Cambridge historian Susan Bayly points out that in the pre-colonial era; Syrian Christians were very much incorporated into the upper caste sections of the caste hierarchy within Kerala society. Although the tectonic changes brought into the social organization of Kerala by the colonialists altered this position, and Syrian Christians switched from being mostly a martial and trading group to one of land-owning agriculturalists, they were still able to retain their traditional privileges.[1]

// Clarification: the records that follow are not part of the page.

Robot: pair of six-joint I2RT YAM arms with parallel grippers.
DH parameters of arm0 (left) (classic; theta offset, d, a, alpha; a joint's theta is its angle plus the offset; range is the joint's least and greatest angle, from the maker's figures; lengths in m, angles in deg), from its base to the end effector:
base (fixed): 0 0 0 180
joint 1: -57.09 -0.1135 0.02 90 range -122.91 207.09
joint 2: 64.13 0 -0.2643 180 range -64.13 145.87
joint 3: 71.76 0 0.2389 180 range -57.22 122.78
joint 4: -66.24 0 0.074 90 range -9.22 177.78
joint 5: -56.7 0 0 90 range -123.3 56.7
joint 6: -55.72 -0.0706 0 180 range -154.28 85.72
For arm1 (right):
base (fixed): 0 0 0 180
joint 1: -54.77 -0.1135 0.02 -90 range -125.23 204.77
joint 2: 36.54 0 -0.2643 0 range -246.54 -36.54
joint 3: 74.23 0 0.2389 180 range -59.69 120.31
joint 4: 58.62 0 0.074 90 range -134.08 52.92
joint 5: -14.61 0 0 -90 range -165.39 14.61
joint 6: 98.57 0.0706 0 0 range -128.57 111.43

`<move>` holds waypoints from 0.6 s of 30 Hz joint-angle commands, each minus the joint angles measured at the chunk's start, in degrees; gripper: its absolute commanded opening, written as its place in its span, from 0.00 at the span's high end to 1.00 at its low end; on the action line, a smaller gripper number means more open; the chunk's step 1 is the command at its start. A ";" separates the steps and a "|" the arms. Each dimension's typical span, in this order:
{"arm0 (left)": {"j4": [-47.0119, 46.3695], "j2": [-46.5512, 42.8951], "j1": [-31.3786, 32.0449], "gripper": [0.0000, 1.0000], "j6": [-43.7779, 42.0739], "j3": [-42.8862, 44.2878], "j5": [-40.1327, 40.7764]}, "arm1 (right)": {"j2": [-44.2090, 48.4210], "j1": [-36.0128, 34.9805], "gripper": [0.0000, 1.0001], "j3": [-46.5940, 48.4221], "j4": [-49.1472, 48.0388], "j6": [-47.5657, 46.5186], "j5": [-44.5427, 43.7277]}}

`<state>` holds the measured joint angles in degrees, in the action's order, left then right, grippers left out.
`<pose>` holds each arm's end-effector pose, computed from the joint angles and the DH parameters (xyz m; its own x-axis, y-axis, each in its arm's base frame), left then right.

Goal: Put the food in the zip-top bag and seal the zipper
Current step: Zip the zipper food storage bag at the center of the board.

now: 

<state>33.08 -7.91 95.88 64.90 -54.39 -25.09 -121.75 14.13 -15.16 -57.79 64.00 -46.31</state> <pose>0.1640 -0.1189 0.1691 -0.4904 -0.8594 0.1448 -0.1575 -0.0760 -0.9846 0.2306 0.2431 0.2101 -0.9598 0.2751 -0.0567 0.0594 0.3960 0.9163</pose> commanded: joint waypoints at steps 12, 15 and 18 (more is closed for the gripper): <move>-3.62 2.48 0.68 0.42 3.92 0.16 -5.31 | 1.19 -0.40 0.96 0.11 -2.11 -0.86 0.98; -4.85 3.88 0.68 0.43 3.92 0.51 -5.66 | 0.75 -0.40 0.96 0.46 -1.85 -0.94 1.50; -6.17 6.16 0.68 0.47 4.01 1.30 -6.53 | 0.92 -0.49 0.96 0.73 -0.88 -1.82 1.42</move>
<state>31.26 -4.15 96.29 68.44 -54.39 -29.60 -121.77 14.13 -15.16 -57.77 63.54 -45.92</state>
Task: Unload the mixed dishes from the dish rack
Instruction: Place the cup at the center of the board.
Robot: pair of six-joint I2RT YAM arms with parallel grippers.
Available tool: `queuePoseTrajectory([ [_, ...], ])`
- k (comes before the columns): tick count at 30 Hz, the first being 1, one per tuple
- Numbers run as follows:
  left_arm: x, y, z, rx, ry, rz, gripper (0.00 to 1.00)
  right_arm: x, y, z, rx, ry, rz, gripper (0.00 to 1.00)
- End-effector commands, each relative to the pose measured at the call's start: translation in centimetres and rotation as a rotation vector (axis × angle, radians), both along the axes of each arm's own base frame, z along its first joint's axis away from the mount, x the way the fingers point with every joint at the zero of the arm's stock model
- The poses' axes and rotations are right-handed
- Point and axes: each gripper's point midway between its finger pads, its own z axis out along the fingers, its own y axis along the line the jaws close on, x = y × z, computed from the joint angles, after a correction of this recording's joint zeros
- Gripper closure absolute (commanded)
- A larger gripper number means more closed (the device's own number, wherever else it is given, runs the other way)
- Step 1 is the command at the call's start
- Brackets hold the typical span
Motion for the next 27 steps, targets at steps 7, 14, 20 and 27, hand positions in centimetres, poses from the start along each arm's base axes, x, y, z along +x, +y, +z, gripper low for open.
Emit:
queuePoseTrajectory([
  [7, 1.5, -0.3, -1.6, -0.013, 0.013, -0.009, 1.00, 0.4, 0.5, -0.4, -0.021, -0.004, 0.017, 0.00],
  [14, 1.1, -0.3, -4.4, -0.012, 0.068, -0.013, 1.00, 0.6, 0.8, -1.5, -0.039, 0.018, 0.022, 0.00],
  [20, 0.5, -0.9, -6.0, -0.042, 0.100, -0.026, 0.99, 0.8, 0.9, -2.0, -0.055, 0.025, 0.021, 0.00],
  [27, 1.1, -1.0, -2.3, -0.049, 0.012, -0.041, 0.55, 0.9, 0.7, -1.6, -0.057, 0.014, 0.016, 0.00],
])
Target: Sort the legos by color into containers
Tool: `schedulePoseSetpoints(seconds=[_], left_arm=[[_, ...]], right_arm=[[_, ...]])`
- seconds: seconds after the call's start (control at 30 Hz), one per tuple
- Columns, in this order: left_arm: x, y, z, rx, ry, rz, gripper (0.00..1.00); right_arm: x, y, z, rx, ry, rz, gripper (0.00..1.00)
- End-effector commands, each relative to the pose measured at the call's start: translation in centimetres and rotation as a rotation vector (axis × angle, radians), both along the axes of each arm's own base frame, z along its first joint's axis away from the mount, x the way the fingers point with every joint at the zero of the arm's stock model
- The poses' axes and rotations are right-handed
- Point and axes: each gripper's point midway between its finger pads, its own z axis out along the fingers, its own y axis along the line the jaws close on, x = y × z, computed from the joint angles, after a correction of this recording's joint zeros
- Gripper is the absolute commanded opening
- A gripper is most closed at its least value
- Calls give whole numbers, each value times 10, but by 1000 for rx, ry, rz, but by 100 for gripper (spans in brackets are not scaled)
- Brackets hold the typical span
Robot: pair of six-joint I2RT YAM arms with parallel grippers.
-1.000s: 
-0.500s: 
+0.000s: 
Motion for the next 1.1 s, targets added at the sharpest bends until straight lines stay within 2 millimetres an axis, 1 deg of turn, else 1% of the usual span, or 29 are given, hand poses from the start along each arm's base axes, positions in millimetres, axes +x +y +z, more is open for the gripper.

K.C. Zachariah points out that this community is the largest per household landholder in the state. They also lead other prominent groups in terms of housing. They also do relatively well in terms of access to both government jobs and educational institutions. Citing the Kerala Migration Study (1998) conducted by the Centre for Development Studies, Zachariah concludes that “Syrian Christians are the most advanced community in Kerala with respect to overall socio-economic indices.[2]

Syrian Christians practice stringent endogamy, which is central to preserving hereditary socio-economic capital. This practice is so intensely adhered to that Syrian denominations that are in communion with the Catholic Church still do not enter into matrimonial relationships with their fellow Latin Catholics who are considered “lower” castes. The economic interests of Hindu upper castes are, mostly, shared by Syrian Christians.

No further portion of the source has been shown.